Sembrava perso alla causa. Un potenziale costruttore di sogni finito nel retroscala degli indesiderati: "Lui ed Eysseric sono due esuberi in rosa", disse Pradé nel dicembre del 2020, annunciandone l’addio. Ma il calcio è il luogo della vita dove davvero mai dire mai. Così, un anno e mezzo dopo, non solo ha firmato per restare ancora a Firenze, ma lo ha fatto fra gli applausi della tifoseria intera. Una storia che bene racconta l’etica del riscatto. Perché la carriera di Riccardo Saponara da Forlì, giocatore che da giovane dicevano somigliasse a Kaka, non è stata una camminata sul proscenio luminoso, piuttosto un’incompiuta fatta più di delusioni che di sorrisi.
Cresciuto fra lo Sporting Forlì e il Ravenna, Ricky esplose nell’Empoli in serie B, quando il 4-3-1-2 vorticoso di Sarri era retto dalle giocate verticali del suo trequartista, formidabile a muoversi tra le linee al punto di chiudere la stagione con 11 gol e 14 assist. "E’ un fuoriclasse destinato a finire all’estero", disse di lui lo stesso Sarri che, dopo averlo allenato in Toscana, lo chiese con insistenza a De Laurentis per averlo anche nel suo Napoli. Invece Saponara non solo per giocare non ha mai avuto bisogno del passaporto, ma anche in Italia ha faticato a imporsi, sbagliando stagioni su stagioni. La sbagliò al Milan, che dopo averlo prelevato da quell’Empoli vide solo la controfigura del giocatore che dicevano essere il nuovo Kaka. Le sbagliò alla Fiorentina, che dopo averlo preso nella sessione invernale del 2017 non riuscì a consegnarli un ruolo nella squadra in disfacimento di Sousa. E le sbagliò anche nelle due parentesi genovesi, prima alla Samp e poi al Genoa, dove curiosamente, alternati da lunghe pause di niente assoluto, seppe segnare solo gol bellissimi: quello con il Milan, il tacco meraviglioso alla Lazio e pure quello a tempo scaduto alla Juve che un arbitro perfido gli annullò.

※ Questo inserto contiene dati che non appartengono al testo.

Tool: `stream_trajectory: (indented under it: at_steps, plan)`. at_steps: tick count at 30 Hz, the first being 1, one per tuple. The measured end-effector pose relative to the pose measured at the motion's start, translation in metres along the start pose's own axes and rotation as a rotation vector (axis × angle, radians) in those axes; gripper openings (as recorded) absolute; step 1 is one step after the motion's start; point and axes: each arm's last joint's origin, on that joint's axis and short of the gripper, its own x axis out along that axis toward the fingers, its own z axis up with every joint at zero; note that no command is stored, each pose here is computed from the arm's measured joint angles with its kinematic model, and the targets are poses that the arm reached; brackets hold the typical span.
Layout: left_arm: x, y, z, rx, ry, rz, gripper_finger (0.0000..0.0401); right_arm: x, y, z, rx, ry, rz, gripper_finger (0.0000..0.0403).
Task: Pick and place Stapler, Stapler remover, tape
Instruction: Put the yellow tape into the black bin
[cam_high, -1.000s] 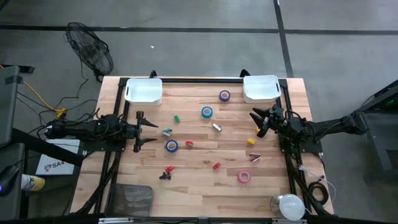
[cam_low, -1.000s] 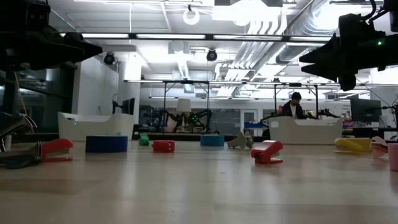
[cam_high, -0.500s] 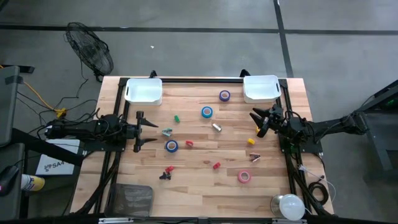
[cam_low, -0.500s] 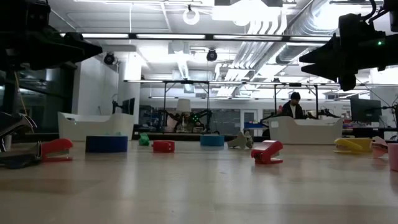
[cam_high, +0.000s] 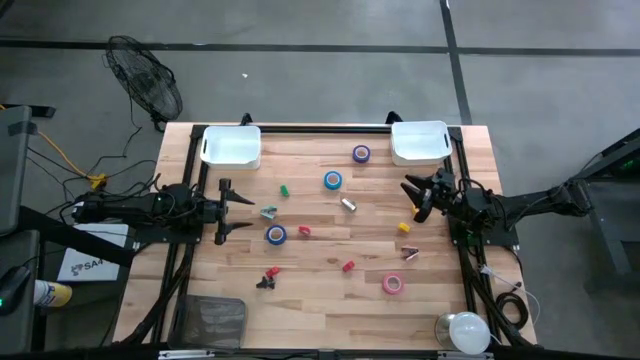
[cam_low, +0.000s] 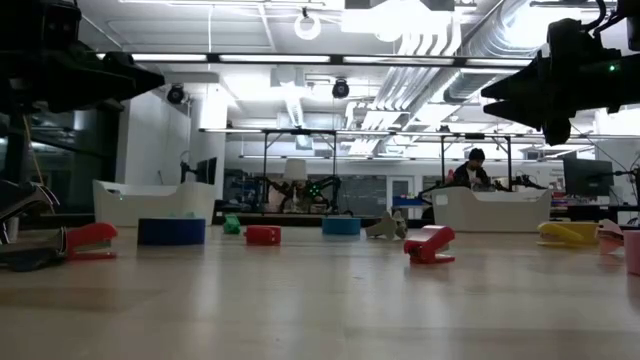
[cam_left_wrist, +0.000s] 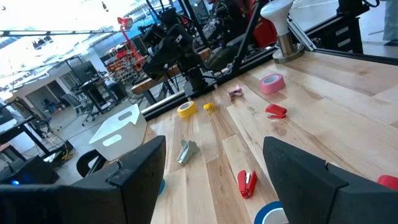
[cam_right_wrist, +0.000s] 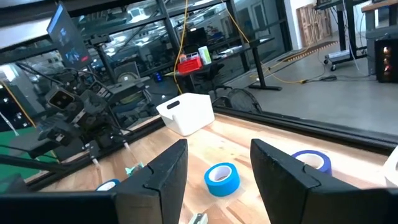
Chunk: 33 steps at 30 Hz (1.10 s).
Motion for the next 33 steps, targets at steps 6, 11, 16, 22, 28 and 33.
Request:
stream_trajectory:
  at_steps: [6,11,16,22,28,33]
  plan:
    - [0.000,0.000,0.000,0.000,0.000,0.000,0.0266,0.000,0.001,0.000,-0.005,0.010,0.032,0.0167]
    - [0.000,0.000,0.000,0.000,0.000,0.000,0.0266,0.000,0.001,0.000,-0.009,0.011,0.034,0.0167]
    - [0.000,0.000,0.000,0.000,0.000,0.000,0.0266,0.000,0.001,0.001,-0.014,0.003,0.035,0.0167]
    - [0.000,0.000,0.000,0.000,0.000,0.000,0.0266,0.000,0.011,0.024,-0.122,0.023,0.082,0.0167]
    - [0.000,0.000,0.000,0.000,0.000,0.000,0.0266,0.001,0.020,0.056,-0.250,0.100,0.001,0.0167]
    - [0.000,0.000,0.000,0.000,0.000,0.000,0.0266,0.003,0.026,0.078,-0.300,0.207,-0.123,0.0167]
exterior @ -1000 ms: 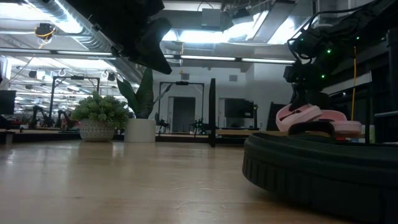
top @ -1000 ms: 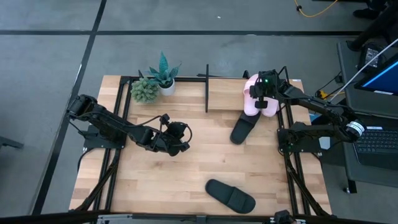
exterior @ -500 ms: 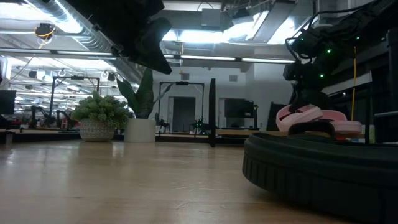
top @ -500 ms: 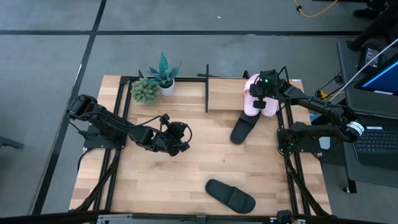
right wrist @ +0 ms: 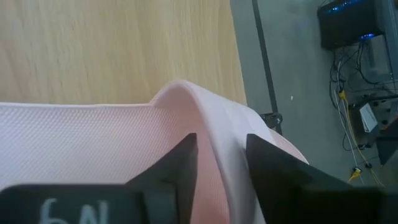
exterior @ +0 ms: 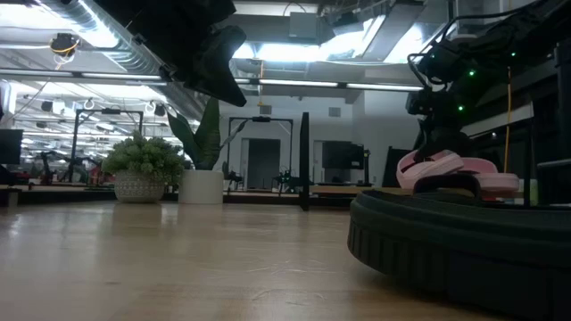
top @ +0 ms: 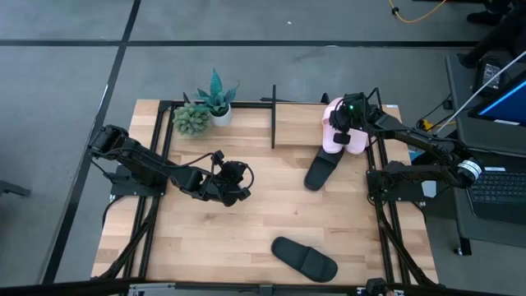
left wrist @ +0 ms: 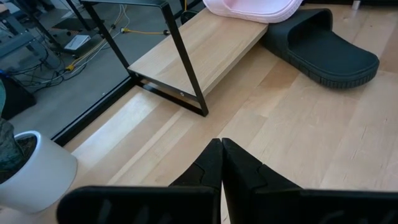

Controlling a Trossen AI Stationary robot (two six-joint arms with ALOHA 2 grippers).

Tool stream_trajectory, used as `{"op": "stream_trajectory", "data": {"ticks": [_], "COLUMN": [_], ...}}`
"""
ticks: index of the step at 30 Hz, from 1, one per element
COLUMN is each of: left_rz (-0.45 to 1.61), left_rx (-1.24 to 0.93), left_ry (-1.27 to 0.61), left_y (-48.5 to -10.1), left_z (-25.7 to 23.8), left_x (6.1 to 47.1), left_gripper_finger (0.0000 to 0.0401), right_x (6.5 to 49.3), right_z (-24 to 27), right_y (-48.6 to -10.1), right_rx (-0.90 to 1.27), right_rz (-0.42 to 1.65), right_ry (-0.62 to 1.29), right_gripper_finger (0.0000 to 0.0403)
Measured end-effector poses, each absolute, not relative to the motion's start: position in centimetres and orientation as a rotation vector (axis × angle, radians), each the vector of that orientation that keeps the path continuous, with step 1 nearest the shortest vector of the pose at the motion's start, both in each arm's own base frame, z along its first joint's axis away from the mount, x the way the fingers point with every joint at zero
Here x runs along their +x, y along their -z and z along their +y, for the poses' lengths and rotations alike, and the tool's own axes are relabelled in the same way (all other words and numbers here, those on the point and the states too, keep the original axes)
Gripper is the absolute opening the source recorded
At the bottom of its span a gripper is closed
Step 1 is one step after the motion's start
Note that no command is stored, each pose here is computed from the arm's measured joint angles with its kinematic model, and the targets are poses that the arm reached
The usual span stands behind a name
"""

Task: Pick and place slides into the shelf
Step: Put the pink slide on the shelf, then put the bottom black slide on the shelf

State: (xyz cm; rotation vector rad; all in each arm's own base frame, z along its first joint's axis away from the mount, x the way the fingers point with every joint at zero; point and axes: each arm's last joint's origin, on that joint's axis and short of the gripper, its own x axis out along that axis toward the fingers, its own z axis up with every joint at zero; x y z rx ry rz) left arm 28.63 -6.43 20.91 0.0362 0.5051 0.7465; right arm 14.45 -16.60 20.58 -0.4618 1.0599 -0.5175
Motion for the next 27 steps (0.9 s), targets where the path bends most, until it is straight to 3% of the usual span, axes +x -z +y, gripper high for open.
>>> {"op": "stream_trajectory", "data": {"ticks": [11,27], "left_rz": [0.516,0.518], "left_rx": [0.059,0.063], "left_ry": [-0.741,-0.74], "left_y": [-20.9,-20.9], "left_z": [-6.4,-6.4], "left_x": [28.6,28.6], "left_gripper_finger": [0.0,0.0], "right_x": [14.5,16.3], "right_z": [-16.6,-14.3], "right_y": [-20.6,-20.4], "right_rx": [-0.417,-0.492], "right_rz": [1.046,1.134], "right_ry": [0.542,0.61], "right_gripper_finger": [0.0198,0.0206]}}
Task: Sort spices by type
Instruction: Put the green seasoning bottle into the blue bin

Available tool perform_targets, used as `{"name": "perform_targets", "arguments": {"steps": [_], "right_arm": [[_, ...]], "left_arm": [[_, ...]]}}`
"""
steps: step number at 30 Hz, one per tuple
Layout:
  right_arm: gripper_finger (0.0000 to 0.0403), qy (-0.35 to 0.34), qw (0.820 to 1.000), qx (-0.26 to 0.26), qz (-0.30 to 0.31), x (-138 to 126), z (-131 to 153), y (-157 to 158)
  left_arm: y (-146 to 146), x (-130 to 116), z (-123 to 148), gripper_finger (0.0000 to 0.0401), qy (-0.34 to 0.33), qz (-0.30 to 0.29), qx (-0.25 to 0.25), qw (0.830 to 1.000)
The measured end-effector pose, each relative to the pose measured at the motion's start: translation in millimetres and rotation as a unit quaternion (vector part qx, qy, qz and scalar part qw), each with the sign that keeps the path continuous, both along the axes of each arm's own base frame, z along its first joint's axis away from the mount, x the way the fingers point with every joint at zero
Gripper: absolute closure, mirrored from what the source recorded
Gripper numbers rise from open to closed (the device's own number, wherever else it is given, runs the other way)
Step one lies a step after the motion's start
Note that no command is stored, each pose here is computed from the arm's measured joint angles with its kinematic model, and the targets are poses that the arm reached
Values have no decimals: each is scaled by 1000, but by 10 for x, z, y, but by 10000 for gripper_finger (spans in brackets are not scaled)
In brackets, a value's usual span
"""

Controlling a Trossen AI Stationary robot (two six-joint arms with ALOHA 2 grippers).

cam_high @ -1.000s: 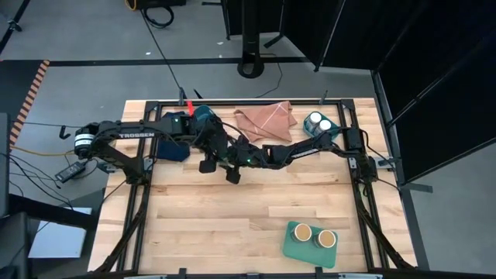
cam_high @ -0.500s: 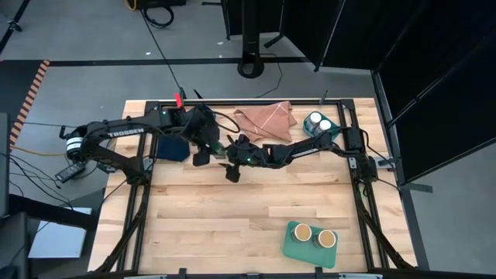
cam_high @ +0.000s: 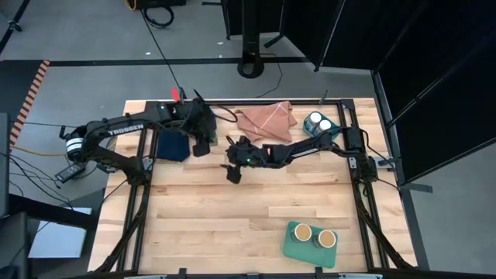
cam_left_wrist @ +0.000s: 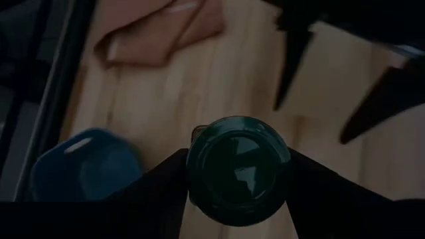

Come se il suo animo fragile di artista del pallone avesse dichiarato una ribellione ideologica all’ordinarietà.
Chissà. Quando, dopo l’ennesima delusione, finì a Lecce e l’allenatore Liverani rivelò di avere ricevuto venticinque telefonate che gli sconsigliavano di prenderlo, la sua carriera sembrò finita a soli 28 anni. Un non sense per un calciatore che in allenamento stregava i compagni di squadra per la sua classe. A Firenze, per dirne una, Vlahovic lo chiamava "il professore". Ora: dare una spiegazione tecnica a ciò è difficile. Forse, come tutti i sognatori, Saponara ha pagato il tratto umano, la sua sensibilità di calciatore-ragazzo perbene che si intravede dietro ogni sua parola e ogni suo gesto. Una zavorra caratteriale. Chissà. Per fortuna, proprio come nei film di Frank Capra, anche nel calcio ci sono gli angeli custodi capaci di correggerti il destino. Quello di Ricky si chiama Vincenzo. Sì: è stato Italiano a soffiare vento nelle ali di Saponara, prima a Spezia e poi a Firenze, consegnandoli un nuovo ruolo ma soprattutto restituendolo a se stesso e alla fiducia nei suoi mezzi. E lui lo ha ripagato con prestazioni di livello altissimo, trasformando i fischi di un tempo nello standing ovation dopo un suo gol capolavoro al Cagliari. Riccardo Saponara, il costruttore di sogni che si era smarrito, riconsegnato all’onirico attraverso la disciplina, il sacrificio e il non mollare: c’è davvero qualcuno a Firenze che non applaude alla sua conferma?